**What the exercise asks**
In the listing that follows, locate the line containing "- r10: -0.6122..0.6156" and the line containing "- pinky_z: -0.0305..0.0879". Retype exactly those two lines and every line between them, and nothing more.

*** Block opens ***

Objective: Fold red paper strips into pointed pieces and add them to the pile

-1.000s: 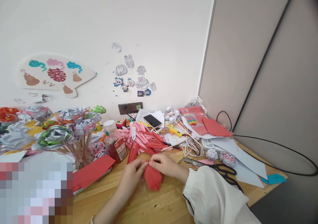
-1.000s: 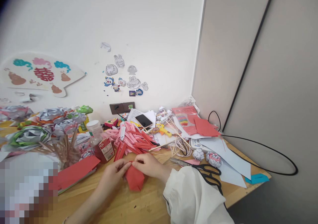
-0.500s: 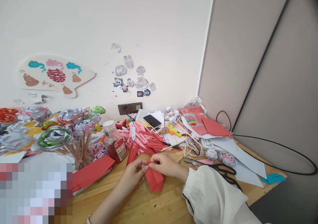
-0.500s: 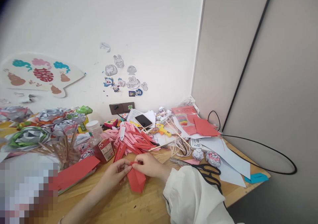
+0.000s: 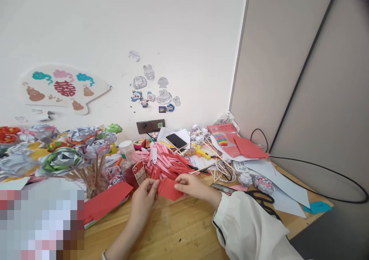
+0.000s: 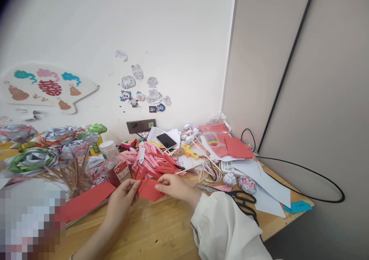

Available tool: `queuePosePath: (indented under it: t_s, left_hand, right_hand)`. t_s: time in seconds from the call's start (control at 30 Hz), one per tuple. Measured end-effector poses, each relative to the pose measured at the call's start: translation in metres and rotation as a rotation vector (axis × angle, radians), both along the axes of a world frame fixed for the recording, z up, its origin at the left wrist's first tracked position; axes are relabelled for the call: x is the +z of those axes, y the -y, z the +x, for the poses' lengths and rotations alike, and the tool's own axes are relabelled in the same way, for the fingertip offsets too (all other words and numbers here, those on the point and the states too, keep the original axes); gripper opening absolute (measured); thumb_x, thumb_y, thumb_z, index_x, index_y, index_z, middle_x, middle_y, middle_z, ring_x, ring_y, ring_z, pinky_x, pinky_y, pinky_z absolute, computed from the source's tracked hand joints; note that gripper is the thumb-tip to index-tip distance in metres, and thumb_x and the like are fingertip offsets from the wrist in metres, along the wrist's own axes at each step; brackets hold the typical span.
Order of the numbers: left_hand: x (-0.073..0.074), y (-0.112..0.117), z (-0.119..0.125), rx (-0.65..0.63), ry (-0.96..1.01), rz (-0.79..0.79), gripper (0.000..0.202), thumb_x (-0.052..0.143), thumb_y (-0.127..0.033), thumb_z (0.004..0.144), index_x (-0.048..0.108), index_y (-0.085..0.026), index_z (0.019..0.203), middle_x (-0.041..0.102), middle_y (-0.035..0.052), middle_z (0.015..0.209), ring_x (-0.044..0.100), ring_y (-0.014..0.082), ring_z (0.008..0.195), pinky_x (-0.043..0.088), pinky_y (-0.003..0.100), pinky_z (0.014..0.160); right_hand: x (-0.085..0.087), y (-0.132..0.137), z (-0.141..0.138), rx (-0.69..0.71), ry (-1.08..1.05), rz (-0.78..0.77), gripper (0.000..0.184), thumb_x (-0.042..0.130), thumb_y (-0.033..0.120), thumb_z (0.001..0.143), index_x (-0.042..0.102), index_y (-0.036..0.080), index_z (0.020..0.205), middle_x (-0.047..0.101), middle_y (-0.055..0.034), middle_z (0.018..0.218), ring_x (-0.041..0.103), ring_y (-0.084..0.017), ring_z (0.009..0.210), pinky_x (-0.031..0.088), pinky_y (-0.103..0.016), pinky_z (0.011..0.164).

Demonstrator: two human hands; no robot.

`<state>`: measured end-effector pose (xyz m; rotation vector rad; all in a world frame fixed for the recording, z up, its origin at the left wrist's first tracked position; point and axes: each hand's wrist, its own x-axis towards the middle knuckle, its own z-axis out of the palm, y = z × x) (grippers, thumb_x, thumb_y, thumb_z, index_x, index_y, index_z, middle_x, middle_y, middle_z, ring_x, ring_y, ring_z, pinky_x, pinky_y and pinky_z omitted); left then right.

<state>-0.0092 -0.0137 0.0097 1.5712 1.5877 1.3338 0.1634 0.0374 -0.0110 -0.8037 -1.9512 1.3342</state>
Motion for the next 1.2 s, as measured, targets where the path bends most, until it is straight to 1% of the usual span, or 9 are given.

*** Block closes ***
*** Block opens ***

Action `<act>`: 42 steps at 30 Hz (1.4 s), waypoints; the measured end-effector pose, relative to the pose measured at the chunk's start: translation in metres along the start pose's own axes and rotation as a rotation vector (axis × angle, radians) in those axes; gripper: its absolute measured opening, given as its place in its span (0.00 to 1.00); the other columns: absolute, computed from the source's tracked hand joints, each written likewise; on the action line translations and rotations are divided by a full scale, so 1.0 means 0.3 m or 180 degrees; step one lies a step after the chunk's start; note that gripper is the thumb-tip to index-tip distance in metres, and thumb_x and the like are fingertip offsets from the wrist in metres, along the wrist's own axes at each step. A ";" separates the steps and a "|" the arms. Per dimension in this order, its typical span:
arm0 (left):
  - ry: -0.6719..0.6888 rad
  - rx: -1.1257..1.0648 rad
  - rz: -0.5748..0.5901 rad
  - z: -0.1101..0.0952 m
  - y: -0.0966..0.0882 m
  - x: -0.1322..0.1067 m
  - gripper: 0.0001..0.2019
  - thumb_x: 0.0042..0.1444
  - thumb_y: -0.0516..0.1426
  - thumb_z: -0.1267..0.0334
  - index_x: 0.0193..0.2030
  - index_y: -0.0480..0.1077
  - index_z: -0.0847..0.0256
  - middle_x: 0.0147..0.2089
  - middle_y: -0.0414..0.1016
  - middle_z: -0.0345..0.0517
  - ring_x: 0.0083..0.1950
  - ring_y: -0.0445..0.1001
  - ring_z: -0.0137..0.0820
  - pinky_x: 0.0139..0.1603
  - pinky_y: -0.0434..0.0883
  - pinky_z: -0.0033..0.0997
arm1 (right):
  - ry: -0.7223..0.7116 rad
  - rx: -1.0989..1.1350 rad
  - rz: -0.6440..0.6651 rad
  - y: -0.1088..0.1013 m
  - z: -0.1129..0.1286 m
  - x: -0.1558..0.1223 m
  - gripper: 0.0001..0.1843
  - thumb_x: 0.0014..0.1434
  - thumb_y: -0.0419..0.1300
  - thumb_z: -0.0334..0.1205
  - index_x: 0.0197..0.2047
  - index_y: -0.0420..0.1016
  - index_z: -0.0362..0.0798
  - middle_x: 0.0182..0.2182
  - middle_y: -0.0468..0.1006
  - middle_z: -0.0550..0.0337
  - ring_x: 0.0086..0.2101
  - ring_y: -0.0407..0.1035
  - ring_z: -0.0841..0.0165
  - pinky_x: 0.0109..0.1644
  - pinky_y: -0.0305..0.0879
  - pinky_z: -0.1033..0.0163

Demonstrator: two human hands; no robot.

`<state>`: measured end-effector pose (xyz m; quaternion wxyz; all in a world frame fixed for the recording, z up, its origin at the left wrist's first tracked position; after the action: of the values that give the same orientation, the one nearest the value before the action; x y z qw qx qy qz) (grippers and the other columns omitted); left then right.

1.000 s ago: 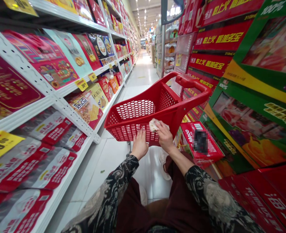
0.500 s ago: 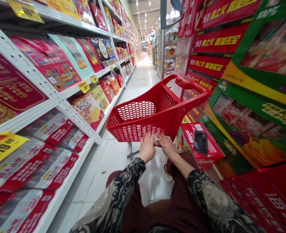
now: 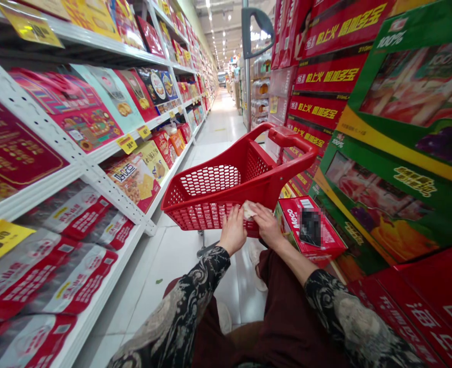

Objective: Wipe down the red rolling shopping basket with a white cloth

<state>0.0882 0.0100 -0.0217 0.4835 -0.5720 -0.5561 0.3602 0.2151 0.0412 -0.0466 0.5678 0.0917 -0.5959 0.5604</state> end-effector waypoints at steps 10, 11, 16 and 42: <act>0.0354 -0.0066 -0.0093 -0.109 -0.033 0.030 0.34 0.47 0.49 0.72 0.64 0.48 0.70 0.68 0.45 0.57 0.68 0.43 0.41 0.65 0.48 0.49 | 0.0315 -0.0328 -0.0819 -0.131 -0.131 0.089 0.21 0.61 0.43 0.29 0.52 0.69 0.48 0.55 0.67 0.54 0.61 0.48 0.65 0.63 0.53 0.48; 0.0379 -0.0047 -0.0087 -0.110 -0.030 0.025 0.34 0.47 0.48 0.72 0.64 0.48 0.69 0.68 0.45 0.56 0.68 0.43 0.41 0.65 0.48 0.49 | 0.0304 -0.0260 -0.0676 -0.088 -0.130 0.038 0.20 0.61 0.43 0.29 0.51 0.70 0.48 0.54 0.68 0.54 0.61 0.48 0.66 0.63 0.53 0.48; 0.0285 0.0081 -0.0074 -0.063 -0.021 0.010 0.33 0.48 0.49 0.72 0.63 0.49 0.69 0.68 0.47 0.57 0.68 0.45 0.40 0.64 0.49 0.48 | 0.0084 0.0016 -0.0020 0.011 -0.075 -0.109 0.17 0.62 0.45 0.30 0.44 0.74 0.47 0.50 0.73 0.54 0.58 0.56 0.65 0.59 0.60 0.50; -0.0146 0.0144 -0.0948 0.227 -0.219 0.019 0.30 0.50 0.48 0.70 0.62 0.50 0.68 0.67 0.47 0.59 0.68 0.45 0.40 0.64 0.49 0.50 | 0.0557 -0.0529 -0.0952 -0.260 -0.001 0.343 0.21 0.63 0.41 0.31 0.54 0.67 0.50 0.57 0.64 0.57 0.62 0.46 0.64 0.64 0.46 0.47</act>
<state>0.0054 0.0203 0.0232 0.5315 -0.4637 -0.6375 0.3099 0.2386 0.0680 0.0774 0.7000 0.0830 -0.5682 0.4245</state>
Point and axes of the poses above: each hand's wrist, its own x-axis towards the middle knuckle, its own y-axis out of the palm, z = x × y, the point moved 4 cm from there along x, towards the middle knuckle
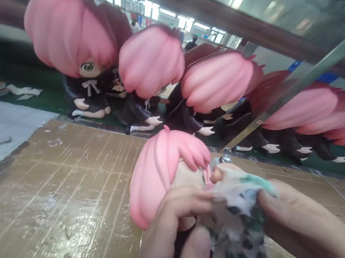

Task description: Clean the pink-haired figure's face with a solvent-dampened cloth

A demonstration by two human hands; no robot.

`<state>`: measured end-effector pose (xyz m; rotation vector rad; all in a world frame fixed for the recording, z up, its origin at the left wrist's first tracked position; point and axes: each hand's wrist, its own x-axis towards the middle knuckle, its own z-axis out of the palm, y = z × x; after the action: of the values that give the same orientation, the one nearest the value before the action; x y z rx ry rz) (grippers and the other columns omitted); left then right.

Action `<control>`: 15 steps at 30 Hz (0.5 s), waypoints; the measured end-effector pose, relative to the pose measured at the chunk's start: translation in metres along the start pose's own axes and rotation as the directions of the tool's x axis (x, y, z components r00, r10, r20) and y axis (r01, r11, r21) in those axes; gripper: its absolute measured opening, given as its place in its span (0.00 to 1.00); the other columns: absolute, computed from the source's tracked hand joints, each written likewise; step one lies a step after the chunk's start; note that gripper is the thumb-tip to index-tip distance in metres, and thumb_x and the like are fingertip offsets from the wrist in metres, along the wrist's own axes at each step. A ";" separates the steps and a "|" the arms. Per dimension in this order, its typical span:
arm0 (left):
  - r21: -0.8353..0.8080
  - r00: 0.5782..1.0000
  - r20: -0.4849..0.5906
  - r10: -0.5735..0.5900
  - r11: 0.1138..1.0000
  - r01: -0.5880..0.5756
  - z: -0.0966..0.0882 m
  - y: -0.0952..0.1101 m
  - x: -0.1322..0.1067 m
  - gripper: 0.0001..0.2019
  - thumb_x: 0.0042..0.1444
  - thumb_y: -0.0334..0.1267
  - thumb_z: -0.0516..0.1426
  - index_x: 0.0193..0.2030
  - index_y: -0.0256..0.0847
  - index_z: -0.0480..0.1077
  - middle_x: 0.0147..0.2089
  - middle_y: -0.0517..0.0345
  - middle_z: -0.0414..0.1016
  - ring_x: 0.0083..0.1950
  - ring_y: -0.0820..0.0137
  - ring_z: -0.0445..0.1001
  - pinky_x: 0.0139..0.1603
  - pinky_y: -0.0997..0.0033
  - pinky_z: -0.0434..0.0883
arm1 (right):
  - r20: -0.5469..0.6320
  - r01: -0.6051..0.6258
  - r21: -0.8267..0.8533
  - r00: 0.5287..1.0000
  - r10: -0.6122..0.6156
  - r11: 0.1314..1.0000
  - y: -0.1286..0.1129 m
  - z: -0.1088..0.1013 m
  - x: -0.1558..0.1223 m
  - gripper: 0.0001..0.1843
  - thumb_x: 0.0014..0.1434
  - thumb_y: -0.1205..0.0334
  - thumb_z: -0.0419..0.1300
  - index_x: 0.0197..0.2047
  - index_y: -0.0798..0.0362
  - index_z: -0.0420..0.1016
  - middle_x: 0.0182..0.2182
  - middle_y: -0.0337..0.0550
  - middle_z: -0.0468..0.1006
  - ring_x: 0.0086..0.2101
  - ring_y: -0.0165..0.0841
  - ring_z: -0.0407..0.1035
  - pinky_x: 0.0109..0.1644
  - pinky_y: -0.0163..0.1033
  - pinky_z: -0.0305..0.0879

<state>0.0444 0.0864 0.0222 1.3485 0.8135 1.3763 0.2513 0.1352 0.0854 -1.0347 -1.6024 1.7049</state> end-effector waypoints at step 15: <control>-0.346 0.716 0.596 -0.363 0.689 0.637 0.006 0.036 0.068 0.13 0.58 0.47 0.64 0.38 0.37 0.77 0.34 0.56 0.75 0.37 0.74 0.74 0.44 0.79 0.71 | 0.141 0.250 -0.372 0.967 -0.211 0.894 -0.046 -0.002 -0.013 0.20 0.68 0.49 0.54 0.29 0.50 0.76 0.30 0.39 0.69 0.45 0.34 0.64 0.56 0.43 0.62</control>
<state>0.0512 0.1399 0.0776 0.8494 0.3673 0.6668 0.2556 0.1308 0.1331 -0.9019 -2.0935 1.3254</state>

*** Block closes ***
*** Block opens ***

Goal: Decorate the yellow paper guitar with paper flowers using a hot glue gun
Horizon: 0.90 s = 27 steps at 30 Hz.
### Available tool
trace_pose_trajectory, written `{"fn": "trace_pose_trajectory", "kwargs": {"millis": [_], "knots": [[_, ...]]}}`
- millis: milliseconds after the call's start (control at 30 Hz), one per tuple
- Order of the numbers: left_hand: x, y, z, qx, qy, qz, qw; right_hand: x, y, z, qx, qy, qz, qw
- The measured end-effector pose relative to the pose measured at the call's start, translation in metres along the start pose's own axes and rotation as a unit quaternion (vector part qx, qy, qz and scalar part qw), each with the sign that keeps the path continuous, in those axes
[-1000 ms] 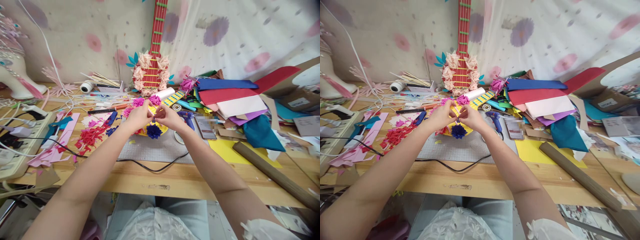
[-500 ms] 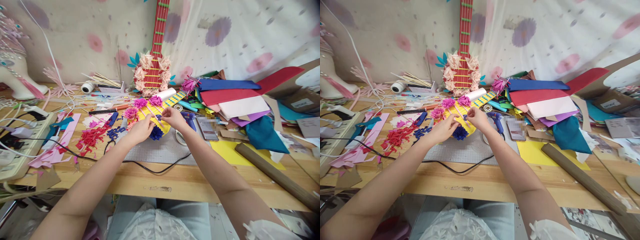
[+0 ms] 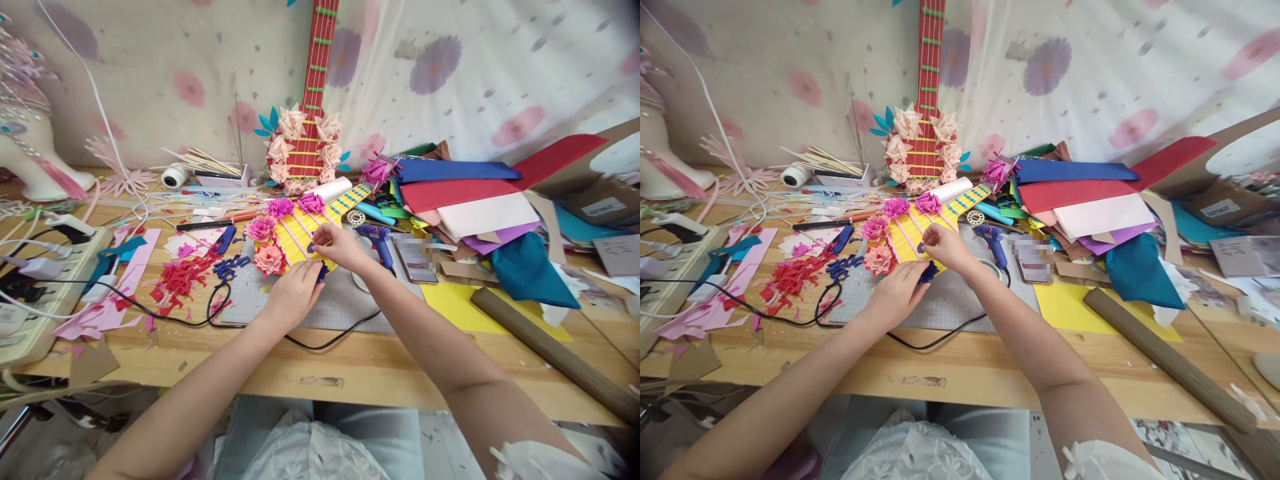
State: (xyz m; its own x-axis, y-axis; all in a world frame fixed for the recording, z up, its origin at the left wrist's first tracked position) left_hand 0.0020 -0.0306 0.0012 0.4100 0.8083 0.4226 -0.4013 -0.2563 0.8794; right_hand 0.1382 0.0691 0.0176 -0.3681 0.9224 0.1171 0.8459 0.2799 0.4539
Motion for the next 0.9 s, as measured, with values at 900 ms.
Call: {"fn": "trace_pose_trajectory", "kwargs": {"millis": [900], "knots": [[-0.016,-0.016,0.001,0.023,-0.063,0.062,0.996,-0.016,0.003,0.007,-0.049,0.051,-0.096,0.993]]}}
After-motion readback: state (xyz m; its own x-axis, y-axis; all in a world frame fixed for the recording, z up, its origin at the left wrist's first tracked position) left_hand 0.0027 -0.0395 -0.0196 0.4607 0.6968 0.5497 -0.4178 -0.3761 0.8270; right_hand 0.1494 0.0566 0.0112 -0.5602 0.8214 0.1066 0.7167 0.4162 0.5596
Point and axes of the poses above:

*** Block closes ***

**Answer section**
  - r10: -0.6122..0.6156
  - r11: 0.1314..1.0000
  - y: -0.1286..0.1129 m
  - z: -0.1088..0.1013 m
  - x: -0.1558..0.1223 m
  - gripper: 0.0001..0.1843
  - thumb_x: 0.0014..0.1434
  - thumb_y: -0.1205..0.0334
  - thumb_z: -0.0419..0.1300
  - index_x: 0.0197..0.2047
  - index_y: -0.0798..0.0362
  - index_z: -0.0420..0.1016
  - middle_x: 0.0182..0.2182
  - middle_y: -0.0337..0.0550
  - middle_z: -0.0468..0.1006
  - ring_x: 0.0086..0.2101
  - ring_y: -0.0165..0.0841
  - ring_z: -0.0407..0.1035
  - pinky_x: 0.0109..0.1644
  - pinky_y: -0.0163..0.1033
  - pinky_z: -0.0305..0.0879

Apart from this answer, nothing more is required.